Le contentieux électoral La loi Congolaise donne à chaque candidat contestataire le droit de saisir le juge constitutionnel pour contester les résultats proclamés par l’instance officielle en charge de la proclamation du scrutin . C’est dans ce cadre que Martin Fayulu a introduit un recours en annulation pour contester la victoire de Félix Tshisekedi.
Selon une source du parquet, la requête que Martin Fayulu Madidi a déposé auprès du greffe de la cour constitutionnelle revêt un caractère plus journalistique que juridique. « En effet, la vérité des urnes s’observe en toute objectivité sur l’ensemble des procès verbaux issus de tous les bureaux de vote de la CENI », insiste nôtre interlocuteur qui souhaite garder l’anonymat pas sur une demi vérité !
Martin Fayulu: une requête plus journalistique que juridique
Selon notre source, Martin Fayulu Madidi n’ayant pas des procès verbaux de source primaire s’est emmené bras ballants devant la Cour constitutionnelle en s’appuyant sur les procès verbaux des bureaux de vote de source secondaire, c’est à dire, ceux de la CENCO ! Notre interlocuteur de la Cour constitutionnelle conclut son analyse en disant que Martin Fayulu Madidi confond « la preuve judiciaire » avec « les rumeurs et les informations distillées dans les réseaux sociaux « . Martin Fayulu Madidi aurait dû apporter sûr la table des juges de la Cour constitutionnelle pas des procès verbaux qui ne reflètent pas une « demi vérité » mais toute la vérité des urnes !

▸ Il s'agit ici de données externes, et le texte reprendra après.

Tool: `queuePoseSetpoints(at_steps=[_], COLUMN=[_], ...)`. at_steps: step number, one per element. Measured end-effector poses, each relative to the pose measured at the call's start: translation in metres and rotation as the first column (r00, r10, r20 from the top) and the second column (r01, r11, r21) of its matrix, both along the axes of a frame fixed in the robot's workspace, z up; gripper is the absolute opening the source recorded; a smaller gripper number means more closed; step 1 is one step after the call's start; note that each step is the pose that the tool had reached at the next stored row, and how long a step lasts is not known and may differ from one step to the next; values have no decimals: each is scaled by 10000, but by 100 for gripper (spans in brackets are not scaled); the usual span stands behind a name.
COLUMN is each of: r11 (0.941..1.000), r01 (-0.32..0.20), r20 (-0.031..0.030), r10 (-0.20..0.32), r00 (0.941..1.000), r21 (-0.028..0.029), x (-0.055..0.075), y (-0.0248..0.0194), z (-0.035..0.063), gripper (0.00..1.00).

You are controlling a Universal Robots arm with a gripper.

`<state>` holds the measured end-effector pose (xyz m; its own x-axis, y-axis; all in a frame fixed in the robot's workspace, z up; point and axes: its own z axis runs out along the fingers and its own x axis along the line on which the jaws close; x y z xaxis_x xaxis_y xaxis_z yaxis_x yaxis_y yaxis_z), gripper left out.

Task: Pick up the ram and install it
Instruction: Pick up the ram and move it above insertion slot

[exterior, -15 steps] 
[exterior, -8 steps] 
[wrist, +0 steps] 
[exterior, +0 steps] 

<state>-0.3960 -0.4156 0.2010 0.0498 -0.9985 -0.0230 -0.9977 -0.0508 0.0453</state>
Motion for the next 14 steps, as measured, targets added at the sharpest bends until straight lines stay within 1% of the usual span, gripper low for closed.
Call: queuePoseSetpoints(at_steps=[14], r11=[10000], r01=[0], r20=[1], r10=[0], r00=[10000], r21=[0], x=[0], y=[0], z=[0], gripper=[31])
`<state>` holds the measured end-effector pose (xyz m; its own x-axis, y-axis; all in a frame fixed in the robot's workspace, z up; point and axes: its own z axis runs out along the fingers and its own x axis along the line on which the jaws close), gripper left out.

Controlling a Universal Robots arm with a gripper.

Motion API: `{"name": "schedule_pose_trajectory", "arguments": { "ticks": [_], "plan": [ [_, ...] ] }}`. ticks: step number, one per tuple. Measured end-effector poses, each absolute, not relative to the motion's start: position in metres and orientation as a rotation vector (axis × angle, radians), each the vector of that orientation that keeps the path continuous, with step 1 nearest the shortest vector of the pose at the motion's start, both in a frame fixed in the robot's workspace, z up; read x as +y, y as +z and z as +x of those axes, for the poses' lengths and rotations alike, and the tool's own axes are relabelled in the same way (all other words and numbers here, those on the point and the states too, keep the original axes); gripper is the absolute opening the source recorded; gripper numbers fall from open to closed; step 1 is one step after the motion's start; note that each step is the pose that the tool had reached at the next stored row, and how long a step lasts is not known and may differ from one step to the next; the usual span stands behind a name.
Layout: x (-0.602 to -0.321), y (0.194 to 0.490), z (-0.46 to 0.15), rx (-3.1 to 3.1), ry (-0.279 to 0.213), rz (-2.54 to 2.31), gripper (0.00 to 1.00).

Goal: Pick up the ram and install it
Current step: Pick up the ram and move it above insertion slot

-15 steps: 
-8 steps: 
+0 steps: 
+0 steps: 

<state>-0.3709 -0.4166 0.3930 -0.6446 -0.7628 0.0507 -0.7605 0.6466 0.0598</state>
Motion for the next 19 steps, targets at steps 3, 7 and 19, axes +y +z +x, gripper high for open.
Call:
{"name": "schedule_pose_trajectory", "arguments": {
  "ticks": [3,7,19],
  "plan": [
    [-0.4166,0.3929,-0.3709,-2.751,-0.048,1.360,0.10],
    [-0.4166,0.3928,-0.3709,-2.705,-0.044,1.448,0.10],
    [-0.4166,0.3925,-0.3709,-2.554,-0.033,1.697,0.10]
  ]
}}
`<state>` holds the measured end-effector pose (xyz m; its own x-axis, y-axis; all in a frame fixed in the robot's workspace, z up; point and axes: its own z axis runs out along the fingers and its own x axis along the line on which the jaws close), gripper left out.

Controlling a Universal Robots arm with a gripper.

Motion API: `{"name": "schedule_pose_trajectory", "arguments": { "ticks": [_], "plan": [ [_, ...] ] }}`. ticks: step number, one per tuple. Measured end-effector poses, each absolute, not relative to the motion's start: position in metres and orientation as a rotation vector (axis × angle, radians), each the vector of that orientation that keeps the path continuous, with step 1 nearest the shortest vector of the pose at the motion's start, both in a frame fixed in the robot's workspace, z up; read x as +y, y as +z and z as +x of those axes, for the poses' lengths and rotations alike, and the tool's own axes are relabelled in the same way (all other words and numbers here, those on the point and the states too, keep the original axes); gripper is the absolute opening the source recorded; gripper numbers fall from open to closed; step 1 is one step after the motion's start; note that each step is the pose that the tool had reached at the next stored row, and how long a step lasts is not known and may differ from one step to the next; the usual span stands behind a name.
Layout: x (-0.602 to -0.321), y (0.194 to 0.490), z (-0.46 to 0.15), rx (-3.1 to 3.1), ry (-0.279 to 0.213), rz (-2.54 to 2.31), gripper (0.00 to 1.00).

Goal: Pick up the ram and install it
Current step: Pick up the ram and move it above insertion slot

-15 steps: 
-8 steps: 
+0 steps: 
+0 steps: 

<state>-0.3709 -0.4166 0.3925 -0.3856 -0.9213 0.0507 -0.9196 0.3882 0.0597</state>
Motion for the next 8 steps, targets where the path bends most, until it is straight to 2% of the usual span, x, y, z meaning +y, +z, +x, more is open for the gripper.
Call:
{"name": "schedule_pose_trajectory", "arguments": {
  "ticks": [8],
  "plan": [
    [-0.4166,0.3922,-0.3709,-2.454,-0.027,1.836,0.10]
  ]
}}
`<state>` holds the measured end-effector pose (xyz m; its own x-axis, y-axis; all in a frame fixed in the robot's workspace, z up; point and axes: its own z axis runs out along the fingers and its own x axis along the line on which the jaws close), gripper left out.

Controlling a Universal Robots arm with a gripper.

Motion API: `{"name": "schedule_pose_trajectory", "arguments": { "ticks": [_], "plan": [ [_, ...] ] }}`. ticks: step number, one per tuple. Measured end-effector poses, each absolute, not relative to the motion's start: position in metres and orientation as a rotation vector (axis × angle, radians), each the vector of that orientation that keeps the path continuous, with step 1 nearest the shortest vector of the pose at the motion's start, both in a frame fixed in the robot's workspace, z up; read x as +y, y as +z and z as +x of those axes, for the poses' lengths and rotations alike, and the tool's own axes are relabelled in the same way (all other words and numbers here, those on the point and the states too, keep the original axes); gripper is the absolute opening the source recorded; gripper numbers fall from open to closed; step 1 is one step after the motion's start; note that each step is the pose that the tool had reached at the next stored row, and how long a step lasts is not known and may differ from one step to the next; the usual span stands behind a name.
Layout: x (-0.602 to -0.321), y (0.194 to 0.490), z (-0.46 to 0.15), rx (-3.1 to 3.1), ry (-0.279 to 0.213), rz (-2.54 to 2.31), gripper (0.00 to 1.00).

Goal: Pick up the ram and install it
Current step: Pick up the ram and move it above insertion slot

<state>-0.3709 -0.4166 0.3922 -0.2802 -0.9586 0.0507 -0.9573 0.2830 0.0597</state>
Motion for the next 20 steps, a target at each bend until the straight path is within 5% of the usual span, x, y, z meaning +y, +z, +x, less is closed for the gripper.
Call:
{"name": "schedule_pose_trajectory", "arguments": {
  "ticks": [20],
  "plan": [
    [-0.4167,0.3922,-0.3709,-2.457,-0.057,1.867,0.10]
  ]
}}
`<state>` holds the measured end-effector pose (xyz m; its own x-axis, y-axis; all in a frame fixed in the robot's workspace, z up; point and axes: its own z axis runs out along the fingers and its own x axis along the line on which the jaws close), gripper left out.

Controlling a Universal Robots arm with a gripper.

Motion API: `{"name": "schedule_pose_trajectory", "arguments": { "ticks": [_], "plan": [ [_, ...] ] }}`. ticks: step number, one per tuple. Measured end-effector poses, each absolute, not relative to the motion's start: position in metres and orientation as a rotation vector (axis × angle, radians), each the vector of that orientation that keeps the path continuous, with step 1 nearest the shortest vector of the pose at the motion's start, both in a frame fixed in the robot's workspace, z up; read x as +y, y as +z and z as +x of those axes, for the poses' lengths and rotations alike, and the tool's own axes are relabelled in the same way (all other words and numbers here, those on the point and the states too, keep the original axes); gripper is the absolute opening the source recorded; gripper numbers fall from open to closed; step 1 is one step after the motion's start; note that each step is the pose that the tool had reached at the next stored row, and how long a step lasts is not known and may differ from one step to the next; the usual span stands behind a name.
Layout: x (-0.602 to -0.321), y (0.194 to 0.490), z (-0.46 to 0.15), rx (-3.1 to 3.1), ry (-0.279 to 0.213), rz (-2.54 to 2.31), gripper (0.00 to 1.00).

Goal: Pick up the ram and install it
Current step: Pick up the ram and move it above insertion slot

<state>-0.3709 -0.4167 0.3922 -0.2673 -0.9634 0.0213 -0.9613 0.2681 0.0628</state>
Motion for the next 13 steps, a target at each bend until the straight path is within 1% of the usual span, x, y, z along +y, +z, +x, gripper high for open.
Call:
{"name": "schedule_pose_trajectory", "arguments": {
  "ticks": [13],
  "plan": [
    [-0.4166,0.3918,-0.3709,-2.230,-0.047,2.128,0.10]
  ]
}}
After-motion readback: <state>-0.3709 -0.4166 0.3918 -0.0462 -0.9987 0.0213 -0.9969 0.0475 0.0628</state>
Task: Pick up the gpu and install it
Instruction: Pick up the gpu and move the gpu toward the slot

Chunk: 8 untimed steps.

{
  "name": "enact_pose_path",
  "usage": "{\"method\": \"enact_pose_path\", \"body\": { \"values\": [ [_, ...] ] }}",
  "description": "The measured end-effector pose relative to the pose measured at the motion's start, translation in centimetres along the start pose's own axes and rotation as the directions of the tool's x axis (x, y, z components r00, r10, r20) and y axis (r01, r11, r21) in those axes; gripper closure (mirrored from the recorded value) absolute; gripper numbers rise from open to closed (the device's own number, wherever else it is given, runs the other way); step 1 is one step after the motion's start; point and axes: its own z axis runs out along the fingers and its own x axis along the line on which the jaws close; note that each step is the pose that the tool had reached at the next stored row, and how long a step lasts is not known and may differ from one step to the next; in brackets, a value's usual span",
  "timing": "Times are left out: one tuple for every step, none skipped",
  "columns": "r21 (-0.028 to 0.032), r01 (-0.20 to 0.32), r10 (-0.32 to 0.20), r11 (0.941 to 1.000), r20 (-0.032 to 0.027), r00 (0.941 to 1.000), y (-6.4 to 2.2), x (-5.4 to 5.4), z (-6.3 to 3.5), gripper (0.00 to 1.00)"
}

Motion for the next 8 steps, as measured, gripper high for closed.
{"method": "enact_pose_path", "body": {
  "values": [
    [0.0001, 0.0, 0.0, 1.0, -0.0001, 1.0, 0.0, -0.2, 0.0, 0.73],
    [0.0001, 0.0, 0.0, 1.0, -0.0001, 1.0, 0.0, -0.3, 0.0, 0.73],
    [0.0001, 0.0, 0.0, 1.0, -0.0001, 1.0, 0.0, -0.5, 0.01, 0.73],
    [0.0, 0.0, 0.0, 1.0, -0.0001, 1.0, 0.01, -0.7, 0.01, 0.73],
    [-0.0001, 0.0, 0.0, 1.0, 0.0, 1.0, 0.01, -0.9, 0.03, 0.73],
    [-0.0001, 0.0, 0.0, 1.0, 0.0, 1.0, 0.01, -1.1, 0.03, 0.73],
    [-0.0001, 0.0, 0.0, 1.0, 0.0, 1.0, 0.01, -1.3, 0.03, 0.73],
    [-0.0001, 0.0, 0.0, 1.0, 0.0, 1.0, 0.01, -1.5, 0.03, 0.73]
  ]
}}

Dans la requête de la Ceni , que Martin Fayulu Madidi accuse, cette autorité administrative déclare avoir proclamée vainqueur provisoirement Félix Antoine Tshisekedi sur la base des 18 millions des voix qui sont stockées dans les procès verbaux qui représentent les suffrages valablement exprimés par les congolais et congolaises. Par ailleurs , « si la Ceni que Martin Fayulu Madidi accuse sans preuves matérielles et judiciaires veut jouer le jeu du pouvoir en place, elle peut introduire des procès verbaux qui appuient sa position et les juges de la Cour constitutionnelle n’y verront que du feu », rappelle cet observateur africain.
Le Paradoxe électoral
Bref, dans cette affaire, un principe de droit dit que le doute profite toujours à l’accusé (CENI). Tous les juristes qui convergeaient au tour de la Cour constitutionnelle ne voient pas comment est-ce que Martin Fayulu Madidi aura gain de cause dans ses prétentions devant cette haute juridiction de la République Démocratique du Congo. Le feuilleton politique Congolais nous réserve encore d’autres épisodes. Lentement mais sûrement, nous nous acheminons vers une cohabitation entre l’opposition et le pouvoir sortant car le régime Kabila a conservé sa majorité à l’assemblée.
Un paradoxe cependant, le même peuple qui a barré la route au candidat soutenu par le pouvoir a renouvelé sa confiance aux législatives et aux provinciales au régime sortant. Ainsi le peuple congolais a décidé de fixer les règles du jeu des partages politiques à travers l’affirmation du dispositif des contrepouvoirs qui sacralise l’essence même de la séparation des pouvoirs.